Looking at the records below, say how many lines include "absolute", and add nothing else.
━━━━━ DATA TO PROCESS
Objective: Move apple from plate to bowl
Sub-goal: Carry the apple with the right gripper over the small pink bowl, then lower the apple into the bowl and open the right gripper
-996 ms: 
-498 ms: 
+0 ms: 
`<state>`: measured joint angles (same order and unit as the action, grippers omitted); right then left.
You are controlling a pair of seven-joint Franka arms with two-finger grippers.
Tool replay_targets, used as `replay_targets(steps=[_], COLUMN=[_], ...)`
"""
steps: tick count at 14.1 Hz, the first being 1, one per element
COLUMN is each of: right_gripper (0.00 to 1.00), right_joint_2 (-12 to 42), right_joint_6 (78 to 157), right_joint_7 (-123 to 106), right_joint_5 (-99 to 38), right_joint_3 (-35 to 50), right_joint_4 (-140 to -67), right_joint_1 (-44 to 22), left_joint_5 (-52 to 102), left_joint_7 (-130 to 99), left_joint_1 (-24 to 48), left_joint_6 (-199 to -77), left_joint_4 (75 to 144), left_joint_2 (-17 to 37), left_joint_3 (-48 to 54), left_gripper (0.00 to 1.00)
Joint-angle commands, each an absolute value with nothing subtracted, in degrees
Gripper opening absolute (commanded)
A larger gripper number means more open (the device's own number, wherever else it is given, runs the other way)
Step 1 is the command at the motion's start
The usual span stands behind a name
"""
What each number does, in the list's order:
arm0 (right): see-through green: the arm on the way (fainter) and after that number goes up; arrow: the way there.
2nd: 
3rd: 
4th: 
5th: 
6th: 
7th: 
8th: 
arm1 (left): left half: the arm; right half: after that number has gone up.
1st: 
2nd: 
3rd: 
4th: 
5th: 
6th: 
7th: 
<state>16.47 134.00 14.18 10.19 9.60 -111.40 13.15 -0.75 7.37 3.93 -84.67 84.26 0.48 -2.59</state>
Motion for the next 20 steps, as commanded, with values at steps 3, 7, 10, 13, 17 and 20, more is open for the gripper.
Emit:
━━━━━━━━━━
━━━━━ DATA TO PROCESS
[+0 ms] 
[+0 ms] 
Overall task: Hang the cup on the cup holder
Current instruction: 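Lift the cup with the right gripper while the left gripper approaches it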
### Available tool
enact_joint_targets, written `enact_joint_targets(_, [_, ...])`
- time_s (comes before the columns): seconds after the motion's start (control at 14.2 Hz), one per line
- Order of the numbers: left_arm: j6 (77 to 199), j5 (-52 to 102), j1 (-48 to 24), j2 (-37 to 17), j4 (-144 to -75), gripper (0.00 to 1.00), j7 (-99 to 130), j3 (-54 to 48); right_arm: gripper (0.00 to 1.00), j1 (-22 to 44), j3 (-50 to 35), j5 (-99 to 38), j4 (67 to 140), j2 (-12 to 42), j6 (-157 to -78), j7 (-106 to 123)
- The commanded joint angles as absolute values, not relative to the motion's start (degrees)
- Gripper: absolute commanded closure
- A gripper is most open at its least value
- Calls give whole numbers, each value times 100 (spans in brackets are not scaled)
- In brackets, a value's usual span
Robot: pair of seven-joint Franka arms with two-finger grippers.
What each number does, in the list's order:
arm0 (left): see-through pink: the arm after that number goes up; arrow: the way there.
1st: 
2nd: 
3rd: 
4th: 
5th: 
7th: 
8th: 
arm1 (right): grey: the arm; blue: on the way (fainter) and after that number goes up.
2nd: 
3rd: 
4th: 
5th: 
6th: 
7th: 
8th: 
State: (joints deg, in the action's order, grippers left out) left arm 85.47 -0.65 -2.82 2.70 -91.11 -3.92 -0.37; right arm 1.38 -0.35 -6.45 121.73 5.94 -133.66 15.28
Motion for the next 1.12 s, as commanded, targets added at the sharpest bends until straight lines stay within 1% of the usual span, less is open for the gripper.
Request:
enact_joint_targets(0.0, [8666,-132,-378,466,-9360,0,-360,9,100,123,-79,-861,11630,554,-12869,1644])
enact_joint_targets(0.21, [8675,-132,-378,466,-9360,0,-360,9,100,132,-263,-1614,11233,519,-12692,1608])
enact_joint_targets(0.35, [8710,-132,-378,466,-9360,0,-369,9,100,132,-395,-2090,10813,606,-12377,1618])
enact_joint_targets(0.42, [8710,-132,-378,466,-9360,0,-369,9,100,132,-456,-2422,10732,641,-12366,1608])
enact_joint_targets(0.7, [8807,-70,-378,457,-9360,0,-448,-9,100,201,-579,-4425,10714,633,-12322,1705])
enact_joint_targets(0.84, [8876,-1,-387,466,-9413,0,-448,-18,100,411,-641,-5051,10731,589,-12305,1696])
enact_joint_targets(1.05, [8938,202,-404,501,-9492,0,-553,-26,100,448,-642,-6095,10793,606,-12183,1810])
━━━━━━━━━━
# TASK ANSWER
4